Task statement:
Your answer should consist of all lines in the listing that hold the word "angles".

Dataset:
+++

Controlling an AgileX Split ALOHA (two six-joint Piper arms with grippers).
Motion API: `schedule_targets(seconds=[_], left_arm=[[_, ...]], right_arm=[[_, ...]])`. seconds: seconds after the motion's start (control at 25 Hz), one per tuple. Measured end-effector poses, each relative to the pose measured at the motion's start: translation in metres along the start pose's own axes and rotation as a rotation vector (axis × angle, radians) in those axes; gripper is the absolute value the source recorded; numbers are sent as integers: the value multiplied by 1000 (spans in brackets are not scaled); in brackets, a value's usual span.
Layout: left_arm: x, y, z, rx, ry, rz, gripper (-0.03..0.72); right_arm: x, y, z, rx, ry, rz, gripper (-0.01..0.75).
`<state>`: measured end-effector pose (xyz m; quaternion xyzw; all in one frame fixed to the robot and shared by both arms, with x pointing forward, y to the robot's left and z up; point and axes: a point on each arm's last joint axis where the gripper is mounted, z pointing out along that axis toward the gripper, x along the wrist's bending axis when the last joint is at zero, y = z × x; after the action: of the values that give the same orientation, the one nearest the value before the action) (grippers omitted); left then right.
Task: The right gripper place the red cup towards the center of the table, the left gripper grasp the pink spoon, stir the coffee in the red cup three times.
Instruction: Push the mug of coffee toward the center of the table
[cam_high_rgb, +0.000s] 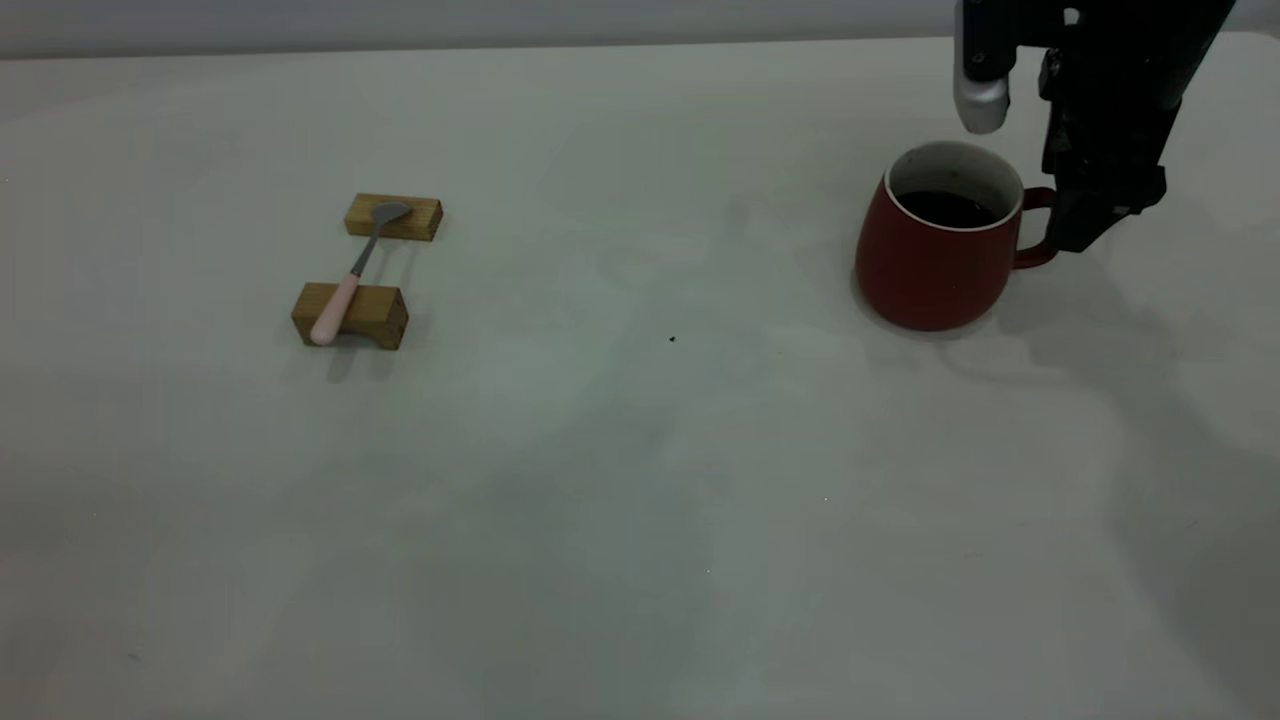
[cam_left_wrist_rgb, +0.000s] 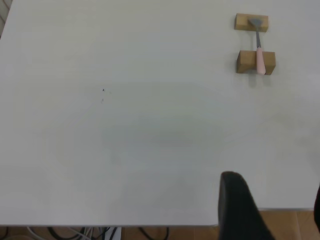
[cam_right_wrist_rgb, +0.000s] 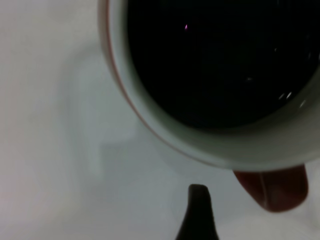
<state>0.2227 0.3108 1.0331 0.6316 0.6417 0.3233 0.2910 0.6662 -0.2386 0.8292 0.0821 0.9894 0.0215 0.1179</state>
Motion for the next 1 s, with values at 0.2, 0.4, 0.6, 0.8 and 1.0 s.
schedule_targets(seconds=[0.2, 0.4, 0.6, 0.8, 1.0], left_arm=[[0, 0, 0, 0, 0, 0, 442], [0, 0, 0, 0, 0, 0, 442], [0, 0, 0, 0, 0, 0, 442], [0, 0, 0, 0, 0, 0, 442], [0, 0, 0, 0, 1, 0, 442]], right_arm=[[-1, 1, 4, -7, -14, -52, 663], [-1, 6, 4, -37, -14, -95, 661], [3, 17, 4, -54, -15, -137, 657], [8, 33, 4, -86, -7, -126, 647], [16, 54, 2, -141, 6, -83, 642]])
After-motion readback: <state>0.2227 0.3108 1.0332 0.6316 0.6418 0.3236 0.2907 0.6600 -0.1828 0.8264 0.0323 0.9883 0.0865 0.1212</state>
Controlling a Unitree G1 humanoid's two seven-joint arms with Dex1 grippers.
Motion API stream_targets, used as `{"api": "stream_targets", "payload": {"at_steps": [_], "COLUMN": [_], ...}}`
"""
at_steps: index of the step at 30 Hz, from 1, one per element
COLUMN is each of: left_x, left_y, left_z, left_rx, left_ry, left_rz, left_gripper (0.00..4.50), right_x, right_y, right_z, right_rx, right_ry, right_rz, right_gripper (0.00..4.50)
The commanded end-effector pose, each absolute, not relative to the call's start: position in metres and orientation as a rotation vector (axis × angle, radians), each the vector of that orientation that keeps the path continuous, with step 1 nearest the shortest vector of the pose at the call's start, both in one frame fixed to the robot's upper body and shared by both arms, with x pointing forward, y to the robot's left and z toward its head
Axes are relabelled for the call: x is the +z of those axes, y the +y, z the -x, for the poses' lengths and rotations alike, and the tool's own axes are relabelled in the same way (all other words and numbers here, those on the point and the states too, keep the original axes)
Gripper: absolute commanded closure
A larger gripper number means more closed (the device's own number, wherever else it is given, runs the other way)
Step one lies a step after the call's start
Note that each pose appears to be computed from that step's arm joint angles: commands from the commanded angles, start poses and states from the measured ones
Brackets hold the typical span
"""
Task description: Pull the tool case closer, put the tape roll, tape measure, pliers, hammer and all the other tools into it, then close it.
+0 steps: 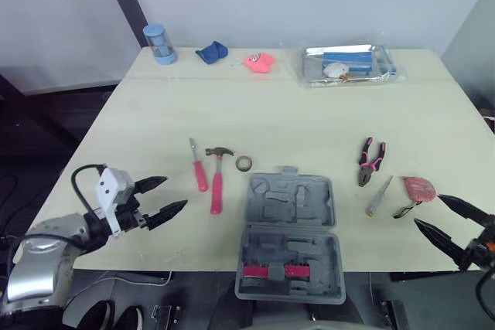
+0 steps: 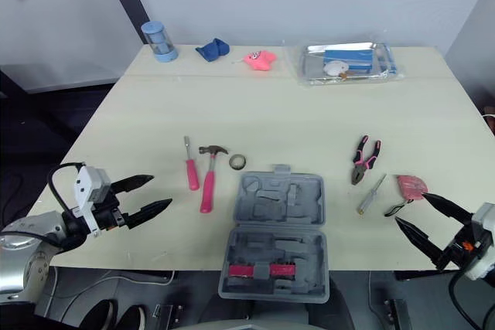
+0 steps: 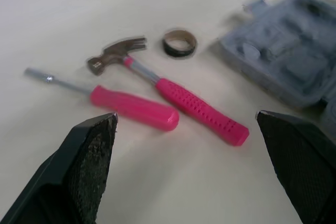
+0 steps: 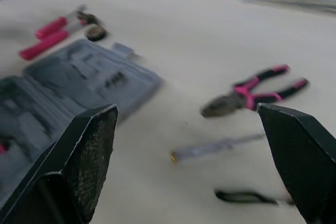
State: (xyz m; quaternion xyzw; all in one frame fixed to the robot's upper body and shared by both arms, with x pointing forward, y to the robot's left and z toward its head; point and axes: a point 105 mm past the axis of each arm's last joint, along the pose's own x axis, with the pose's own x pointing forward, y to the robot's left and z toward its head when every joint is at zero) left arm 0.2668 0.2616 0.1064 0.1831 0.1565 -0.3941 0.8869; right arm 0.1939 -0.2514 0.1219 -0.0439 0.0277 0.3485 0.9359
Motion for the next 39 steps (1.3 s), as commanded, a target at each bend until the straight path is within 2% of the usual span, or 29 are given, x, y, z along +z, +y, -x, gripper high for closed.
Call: {"api": "stream_targets", "payload": {"at_steps": [1, 6, 11, 19, 24, 39], "left_x": [0.114, 0.121, 0.123, 0.113, 0.114, 0.094], "left_y": [0.251, 0.232, 0.203, 0.179, 0.164, 0.141], "left_z": [-0.281, -0.305, -0.332, -0.346, -0.370, -0.382], "left_rx": [-0.898, -0.997, -1.116, -1.288, -1.288, -1.345], "left_ry": [0.401, 0.489, 0.554, 0.699, 0.750, 0.804], "left_rz": [-0.558, -0.738, -0.995, -1.203, -1.349, -1.435], "left_gripper": [0.00, 0.00, 0.00, 0.00, 0.00, 0.00], "right_x": [0.136, 0.140, 0.142, 0.138, 0.138, 0.158], "right_y": [-0.228, -0.211, -0.209, -0.211, -0.206, -0.200], "right_z": [-0.194, -0.201, -0.215, -0.217, -0.216, -0.221], "right_rx": [0.849, 0.975, 1.014, 1.037, 1.081, 1.116], "right_ry": [-0.022, -0.070, -0.099, -0.089, -0.085, -0.136], "right_rz": [0.115, 0.137, 0.148, 0.160, 0.156, 0.199], "right_gripper": [0.06, 0.06, 0.06, 0.06, 0.06, 0.06]}}
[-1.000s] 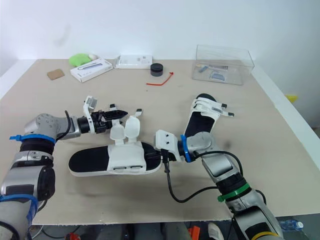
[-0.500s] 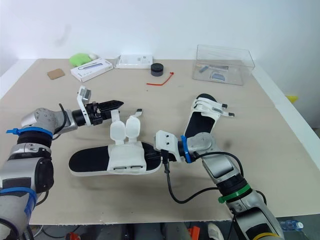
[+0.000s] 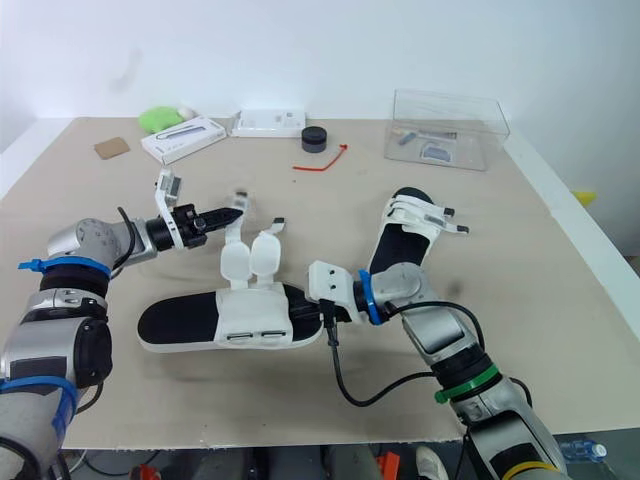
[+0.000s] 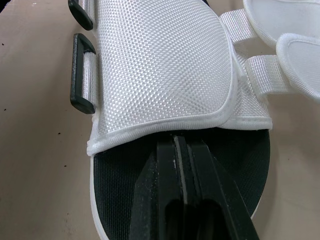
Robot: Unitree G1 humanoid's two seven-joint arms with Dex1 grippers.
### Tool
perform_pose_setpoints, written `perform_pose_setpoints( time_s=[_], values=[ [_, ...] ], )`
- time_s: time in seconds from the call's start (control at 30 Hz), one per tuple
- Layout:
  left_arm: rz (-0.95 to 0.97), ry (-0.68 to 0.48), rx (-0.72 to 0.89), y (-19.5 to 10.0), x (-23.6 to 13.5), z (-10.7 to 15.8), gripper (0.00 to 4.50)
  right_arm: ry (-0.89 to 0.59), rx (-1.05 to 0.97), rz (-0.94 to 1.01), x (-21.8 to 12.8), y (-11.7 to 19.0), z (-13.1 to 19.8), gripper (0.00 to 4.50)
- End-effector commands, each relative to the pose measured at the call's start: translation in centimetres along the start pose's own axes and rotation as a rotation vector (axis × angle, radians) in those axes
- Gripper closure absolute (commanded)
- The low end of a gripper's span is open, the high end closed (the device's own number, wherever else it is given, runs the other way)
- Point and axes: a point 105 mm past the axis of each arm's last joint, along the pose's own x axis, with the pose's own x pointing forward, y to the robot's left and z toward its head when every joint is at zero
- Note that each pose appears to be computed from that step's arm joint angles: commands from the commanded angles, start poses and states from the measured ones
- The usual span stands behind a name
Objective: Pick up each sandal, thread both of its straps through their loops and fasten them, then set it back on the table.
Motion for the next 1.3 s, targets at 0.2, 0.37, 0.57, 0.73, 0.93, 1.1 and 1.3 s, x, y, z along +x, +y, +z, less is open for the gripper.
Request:
perform_pose_setpoints(
  time_s=[0.2, 0.37, 0.57, 0.73, 0.93, 1.1, 1.3],
  values=[
    [-0.034, -0.059, 0.280, -2.1, 0.0, 2.2, 4.37, 0.007, -0.010, 0.017, 0.2, 0.5, 0.0, 4.50],
    [-0.068, -0.018, 0.785, -5.5, -0.6, 1.4, 4.37, 0.013, -0.006, 0.011, 0.0, 0.5, -0.1, 4.50],
    [-0.298, 0.155, 1.647, -9.0, -3.1, -6.0, 4.37, 0.022, -0.003, 0.014, -0.1, 0.5, -0.4, 4.50],
    [-0.421, 0.087, 2.096, -9.8, -4.8, -7.2, 4.37, 0.027, -0.007, 0.022, -0.1, 0.5, -0.5, 4.50],
    [-0.403, 0.042, 2.199, -9.5, -5.1, -6.0, 4.37, 0.025, -0.014, 0.039, 0.3, 0.5, -0.4, 4.50],
    [-0.396, 0.076, 2.051, -9.7, -5.6, -6.2, 3.88, 0.024, -0.018, 0.046, 0.4, 0.4, -0.5, 4.50],
    [-0.433, 0.066, 2.140, -10.9, -6.7, -6.4, 1.23, 0.024, -0.020, 0.056, 0.5, 0.4, -0.6, 4.50]
  ],
)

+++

Reply to the exercise:
Note that each pose appears to be computed from that step's arm joint angles: commands from the commanded angles, start poses and states from the measured ones
- Note that each pose appears to be computed from that step's arm joint angles: commands from the commanded angles, start poses and states from the measured ones

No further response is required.